Parecia a linha divisória entre campos, como se a natureza desejasse
demarcá-los por razões desconhecidas. Flores do mato, em cores vivas,
vermelhas, brancas, amarelas, roxas, enfeitavam um dos panoramas mais
lindos daqueles campos. A passarada, com seus cantos e gritos, não
silenciava nunca, revesando-se dia e noite na inesgotável alegria de viver
em liberdade.
Cortando-a em diagonal, uma estradinha coleante cruzava a Restinga. Seu
leito de chão vermelho semelhava uma cicatriz gigantesca no verde
campeiro. Por ela transitavam veículos e cavaleiros, levantando nuvens de
poeira, e todos acelerando a marcha na passagem, como se temessem alguma
coisa. É que a Restinga, apesar da beleza esfuziante, amargava a triste
fama de mal assombrada. Naquele trecho o viajante, mesmo o mais valente
não escapava do receio atávico que vem do sobrenatural. Persignando-se ou
balbuciando alguma oração, tratava de se afastar o quanto antes. A pressa
aumentava quando o acaso o levava à noite por tão temidas paragens.

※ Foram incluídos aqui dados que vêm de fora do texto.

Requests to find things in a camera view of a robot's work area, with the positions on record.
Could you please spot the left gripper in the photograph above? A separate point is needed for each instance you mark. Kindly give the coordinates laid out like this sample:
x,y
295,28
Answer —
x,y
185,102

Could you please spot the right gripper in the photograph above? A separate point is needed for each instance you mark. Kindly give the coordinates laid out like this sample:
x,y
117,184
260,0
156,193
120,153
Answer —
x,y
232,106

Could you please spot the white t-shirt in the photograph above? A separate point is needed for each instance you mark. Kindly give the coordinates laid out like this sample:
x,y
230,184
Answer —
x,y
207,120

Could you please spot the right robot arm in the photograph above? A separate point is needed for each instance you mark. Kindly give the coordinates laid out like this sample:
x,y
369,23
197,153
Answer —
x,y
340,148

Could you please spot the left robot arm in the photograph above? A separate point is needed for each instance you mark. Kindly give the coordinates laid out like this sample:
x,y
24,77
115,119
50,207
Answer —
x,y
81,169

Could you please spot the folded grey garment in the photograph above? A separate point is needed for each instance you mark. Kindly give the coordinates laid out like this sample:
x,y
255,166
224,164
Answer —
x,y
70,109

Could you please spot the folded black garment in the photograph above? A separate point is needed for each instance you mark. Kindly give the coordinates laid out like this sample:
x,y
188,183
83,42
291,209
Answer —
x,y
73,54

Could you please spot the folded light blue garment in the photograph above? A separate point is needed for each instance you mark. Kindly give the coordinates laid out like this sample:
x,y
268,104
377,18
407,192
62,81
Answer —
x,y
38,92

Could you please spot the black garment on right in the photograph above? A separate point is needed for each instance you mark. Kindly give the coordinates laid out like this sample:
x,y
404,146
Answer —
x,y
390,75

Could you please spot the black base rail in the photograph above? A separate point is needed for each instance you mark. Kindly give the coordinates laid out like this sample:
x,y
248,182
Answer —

Na Restinga, dizia a voz do povo, morava uma bola de fogo que perseguia os
cavaleiro estrada a fora, assustando as montarias, e dispersando tropas.
Nas noites escuras um cavaleiro fantasma troteava em silêncio ao lado do
viajante solitário, e isso por longo trecho só desaparecendo com as luzes
da cidade. Um negro velho, morto nos tempos de dantes quando cavava por
ali na busca de uma panela de ouro ao pé de um pinheirão, também costumava
se mostrar. Molambento e desgrenhado, corria pela estrada, gritando
palavrões e pragas. Pedrinhas e gravetos, jogados por mãos misteriosas de
dentro do mato, atingiam o viajeiros com precisão. Gritos, gemidos
dolorosos e risadas se ouviam com frequência ecoando nas coxilhas
silenciosas. E além disso, nas noites de sextas-feiras, um carro iluminado
e barulhento, apitando e rangendo, percorria aquele mato, com as roda
martelando trilhos inexistentes... Um mistério insondável, a Restinga!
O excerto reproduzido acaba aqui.